Observers have quietly acknowledged that the supply-side issues are many, which contributed to higher claims. These include newer and costlier treatments or medical equipment, medical inflation, higher doctors' fees and greater healthcare consumption.
From the demand side, most IP policyholders seek the best available treatments, which naturally mean bigger bills. So the crux of the matter is, how do you ask patients not to seek the best available treatments when they're sick?
This is why some analysts have pointed out bluntly that the bottom line is to have good health - which essentially means people have to make a concerted effort to stay healthy.
To stop claims from escalating, all stakeholders have to pitch in.

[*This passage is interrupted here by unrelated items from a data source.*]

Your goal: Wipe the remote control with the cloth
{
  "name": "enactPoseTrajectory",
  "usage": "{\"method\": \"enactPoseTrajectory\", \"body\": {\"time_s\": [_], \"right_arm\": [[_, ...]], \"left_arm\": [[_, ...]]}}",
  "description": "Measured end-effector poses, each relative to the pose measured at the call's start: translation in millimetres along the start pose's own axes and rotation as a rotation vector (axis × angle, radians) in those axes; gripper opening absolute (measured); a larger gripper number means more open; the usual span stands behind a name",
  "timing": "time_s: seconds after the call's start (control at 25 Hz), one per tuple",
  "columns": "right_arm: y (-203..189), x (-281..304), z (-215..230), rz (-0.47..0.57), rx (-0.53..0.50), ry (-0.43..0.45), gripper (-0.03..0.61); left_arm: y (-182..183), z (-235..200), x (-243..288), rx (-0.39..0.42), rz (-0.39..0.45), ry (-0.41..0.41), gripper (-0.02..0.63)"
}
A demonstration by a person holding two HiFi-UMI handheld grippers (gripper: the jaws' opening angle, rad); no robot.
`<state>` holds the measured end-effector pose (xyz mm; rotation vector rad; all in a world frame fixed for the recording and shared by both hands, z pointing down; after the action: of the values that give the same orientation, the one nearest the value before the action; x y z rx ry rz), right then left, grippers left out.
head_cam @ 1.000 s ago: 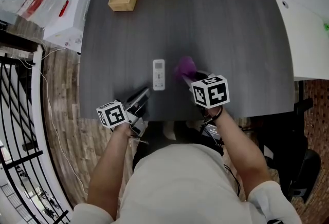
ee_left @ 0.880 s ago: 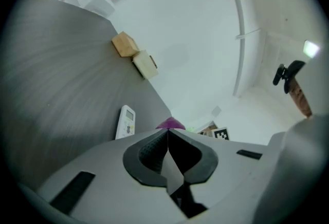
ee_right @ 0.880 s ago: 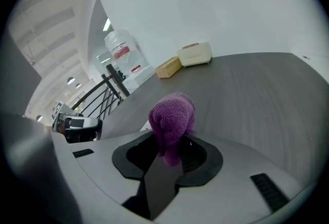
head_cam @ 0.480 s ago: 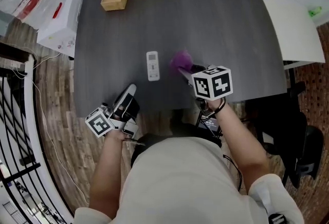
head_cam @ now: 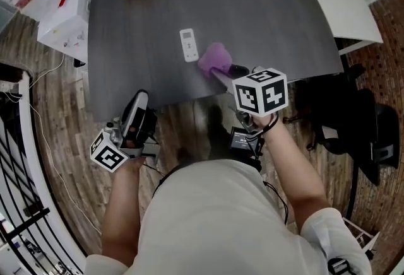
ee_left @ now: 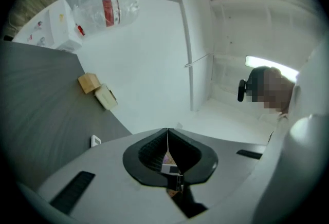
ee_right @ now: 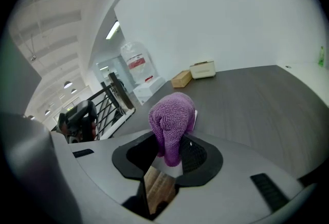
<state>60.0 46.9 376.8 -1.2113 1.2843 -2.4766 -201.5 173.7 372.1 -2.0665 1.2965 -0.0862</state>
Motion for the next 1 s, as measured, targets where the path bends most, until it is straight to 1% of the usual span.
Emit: {"method": "enactPoseTrajectory", "body": {"time_s": [0.08,0.24,0.36,0.48,0.6,0.76,1.0], "right_arm": [[-12.3,-11.0,-23.8,0.024,0.01,-0.002,0.115],[-35.4,-40.1,-69.2,0.083,0.018,-0.016,0.115],[-48.6,-64.8,-98.7,0.126,0.026,-0.028,0.115],[-54.5,-90.0,-117.6,0.164,0.035,-0.026,0.115],[-57.6,-115.7,-123.3,0.194,0.053,-0.019,0.115],[-58.6,-142.8,-117.2,0.22,0.076,-0.018,0.115],[-59.4,-169.2,-100.6,0.209,0.088,-0.011,0.115]], "left_arm": [[3.4,14.6,-15.2,0.009,-0.026,-0.045,0.003],[5.2,49.1,-45.8,0.046,-0.091,-0.102,0.003],[6.2,74.2,-68.4,0.05,-0.129,-0.144,0.003],[5.0,95.8,-82.4,0.038,-0.153,-0.193,0.003],[-2.0,114.5,-89.6,0.036,-0.176,-0.221,0.003],[-12.4,129.1,-94.2,0.036,-0.2,-0.204,0.003],[-32.0,131.7,-84.4,0.011,-0.214,-0.124,0.003]]}}
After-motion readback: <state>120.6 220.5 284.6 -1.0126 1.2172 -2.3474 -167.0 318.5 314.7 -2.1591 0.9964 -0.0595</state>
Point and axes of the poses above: the fingertips, and each gripper's own axes: x forward along the fingers, z to its right, y out of its top, the point moved 8 cm from there along -x, backward along the fingers
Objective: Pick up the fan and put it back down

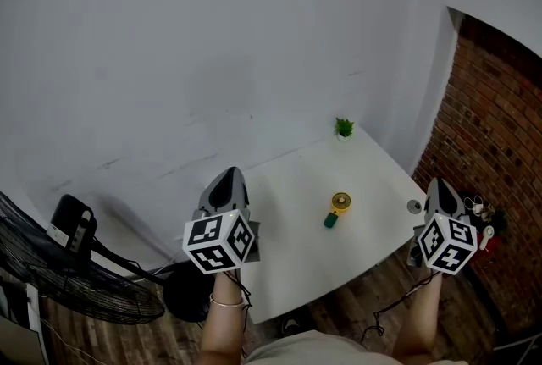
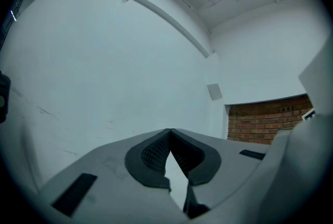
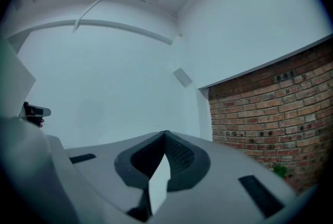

Increasing premiums regularly is not affordable nor sustainable for both consumers and insurers.
It is also unrealistic to expect IP insurers alone to arrest the rising trend - because they have no authority to do so. What they can do is compile statistics on claims escalation, conduct studies to sieve out what exactly causes the higher claims, or recommend a panel of doctors to policyholders.
Logically, hospitals won't complain about bigger bill sizes that line their pockets.
That leaves the government to do something about the situation. It needs to act firmly and swiftly before the issue gets out of hand - and the time to do so is surely sooner than later.